Fast money and hungry labels hurt hip-hop more than any “mumble rapper.” As A&Rs and label executives continue privileging virality, sensationalism, and social media antics over musical quality, we will continue to see the rise of flash-in-the-pan rappers.
Yet, it is not all gloom and doom at the major-label level. Speaking with Gary Suarez in a new interview for Forbes Entertainment, CMG owner Jonny Shipes stated plainly that clout comes last when he signs new artists.
“I don't want to walk into Cinematic and see a bunch of clout chasing weirdos that are setting their hair on fire to get views,” Shipes told Suarez. “I don't care if it takes me ten more years to get where I'm going; it has to start with quality.”

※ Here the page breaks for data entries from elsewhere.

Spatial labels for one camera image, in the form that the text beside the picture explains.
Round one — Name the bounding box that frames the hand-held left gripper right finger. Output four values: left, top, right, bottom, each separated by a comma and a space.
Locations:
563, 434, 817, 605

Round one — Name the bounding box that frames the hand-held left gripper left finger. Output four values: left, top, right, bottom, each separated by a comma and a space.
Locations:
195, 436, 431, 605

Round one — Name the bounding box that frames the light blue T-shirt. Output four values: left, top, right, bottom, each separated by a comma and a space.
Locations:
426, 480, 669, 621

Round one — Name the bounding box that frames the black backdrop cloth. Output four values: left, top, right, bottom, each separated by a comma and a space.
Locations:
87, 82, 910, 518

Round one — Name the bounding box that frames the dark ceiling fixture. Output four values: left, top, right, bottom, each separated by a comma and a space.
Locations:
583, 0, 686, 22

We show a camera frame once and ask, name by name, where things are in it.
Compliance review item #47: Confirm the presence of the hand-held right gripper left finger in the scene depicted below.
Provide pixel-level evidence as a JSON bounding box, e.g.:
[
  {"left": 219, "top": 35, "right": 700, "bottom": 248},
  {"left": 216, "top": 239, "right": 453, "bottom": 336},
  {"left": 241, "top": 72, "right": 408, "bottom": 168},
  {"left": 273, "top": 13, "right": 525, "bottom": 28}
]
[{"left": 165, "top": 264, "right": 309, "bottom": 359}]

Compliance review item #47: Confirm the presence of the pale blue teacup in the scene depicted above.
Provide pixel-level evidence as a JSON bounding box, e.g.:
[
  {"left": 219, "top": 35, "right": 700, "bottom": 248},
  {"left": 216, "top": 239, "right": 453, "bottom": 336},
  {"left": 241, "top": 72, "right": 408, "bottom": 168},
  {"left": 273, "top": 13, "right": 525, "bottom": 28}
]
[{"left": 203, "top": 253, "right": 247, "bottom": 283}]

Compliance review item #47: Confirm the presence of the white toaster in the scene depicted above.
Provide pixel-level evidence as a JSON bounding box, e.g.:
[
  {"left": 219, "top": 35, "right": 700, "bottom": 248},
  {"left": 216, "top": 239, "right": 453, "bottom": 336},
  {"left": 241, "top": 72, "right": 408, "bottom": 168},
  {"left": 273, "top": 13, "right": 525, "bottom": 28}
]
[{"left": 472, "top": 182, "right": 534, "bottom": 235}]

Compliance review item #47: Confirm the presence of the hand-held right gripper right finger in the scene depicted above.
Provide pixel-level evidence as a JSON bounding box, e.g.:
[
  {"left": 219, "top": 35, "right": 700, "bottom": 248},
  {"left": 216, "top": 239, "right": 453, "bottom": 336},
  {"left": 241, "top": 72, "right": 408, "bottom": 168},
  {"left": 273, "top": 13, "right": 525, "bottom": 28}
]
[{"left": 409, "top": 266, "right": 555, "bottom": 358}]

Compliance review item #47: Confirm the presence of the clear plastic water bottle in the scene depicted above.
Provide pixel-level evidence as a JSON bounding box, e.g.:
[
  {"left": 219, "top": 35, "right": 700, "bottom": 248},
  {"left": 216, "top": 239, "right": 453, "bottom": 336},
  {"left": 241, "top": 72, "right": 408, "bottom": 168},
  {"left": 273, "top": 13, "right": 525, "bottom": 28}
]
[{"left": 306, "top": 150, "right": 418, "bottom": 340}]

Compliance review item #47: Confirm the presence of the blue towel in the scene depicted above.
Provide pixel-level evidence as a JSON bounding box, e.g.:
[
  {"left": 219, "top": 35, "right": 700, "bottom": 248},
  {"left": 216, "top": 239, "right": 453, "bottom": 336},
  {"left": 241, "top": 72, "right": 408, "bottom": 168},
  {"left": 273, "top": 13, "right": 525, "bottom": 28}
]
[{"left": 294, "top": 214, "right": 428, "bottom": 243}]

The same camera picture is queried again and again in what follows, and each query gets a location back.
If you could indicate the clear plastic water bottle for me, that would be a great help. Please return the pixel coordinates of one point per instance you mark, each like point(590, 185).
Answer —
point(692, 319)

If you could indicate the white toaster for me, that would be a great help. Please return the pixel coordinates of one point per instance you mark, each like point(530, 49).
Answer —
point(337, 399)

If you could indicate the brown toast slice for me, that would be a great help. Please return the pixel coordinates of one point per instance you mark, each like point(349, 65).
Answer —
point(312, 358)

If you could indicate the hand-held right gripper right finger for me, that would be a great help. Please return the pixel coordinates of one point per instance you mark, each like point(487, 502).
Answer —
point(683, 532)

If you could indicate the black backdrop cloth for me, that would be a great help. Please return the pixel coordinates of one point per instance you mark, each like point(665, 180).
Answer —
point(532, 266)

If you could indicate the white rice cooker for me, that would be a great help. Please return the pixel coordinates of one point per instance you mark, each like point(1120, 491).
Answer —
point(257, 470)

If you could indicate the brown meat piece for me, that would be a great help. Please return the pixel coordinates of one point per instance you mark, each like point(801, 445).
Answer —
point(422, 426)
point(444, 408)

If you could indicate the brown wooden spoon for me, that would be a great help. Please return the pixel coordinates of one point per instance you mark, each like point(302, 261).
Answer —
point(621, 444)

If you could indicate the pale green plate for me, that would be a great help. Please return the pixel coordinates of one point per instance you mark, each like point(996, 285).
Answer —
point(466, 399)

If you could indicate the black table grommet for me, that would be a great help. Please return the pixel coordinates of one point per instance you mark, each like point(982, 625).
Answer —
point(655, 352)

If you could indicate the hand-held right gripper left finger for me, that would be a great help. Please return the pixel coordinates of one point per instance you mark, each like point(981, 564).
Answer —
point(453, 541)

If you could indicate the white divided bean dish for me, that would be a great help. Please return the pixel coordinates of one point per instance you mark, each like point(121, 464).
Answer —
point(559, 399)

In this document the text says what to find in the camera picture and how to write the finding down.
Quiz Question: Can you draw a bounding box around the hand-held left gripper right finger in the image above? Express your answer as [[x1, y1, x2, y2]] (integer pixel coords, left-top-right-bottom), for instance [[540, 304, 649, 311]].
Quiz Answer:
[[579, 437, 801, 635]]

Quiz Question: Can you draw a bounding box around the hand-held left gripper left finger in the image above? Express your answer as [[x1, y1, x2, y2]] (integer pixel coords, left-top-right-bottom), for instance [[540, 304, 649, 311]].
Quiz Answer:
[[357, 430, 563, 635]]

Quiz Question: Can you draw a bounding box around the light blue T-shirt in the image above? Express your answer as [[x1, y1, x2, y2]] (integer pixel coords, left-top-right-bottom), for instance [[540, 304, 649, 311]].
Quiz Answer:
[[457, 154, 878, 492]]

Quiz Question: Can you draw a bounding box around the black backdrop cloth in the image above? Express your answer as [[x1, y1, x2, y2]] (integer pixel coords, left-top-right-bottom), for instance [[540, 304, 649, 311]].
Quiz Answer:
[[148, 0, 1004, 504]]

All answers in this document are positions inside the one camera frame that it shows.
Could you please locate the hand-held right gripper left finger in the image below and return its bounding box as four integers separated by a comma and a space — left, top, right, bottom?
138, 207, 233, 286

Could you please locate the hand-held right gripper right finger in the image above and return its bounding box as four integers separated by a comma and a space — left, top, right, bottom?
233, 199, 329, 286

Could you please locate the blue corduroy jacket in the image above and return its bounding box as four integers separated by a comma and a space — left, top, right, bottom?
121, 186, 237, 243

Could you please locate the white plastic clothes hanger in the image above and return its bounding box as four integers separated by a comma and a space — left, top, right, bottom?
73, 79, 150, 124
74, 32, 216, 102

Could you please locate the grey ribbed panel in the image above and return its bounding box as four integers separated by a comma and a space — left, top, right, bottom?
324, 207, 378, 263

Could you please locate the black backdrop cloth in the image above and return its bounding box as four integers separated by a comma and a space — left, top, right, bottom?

Quality, according to Shipes, comes down to the poignancy of the raps for a hip-hop artist. “If you close your eyes and listen, there's gonna be a picture painted.” he said. “If it's a hip-hop artist, is it taking me right to their block, into their house, right into the kitchen?”
Of course, Shipes finds himself in good company with this approach. We have Pulse Music Group’s VP of A&R, Ashley Calhoun focusing on the potential starpower and creative energy of an artist, telling TIDAL: “Artists give off different vibes, but there’s a certain drive you can feel when you meet someone that’s passionate, and that’s what I look for.”
Def Jam EVP Steven Victor also looks beyond numbers and staged chaos, telling HITS Daily Double: “I’m doing it the old-fashioned way: If I find somebody and think that they’re a superstar and I think they’re talented, I sign them and hope for the best. I don’t really look for the numbers, because the numbers could be deceiving—shit moves so fast these days.”
Over the past 11 years, Shipes is responsible for signing Joey Bada$$, Big K.R.I.T, G Herbo, and Mick Jenkins, among others.
Praise be to the A&Rs who still care, we appreciate you and your aversion to “clout chasing weirdos.”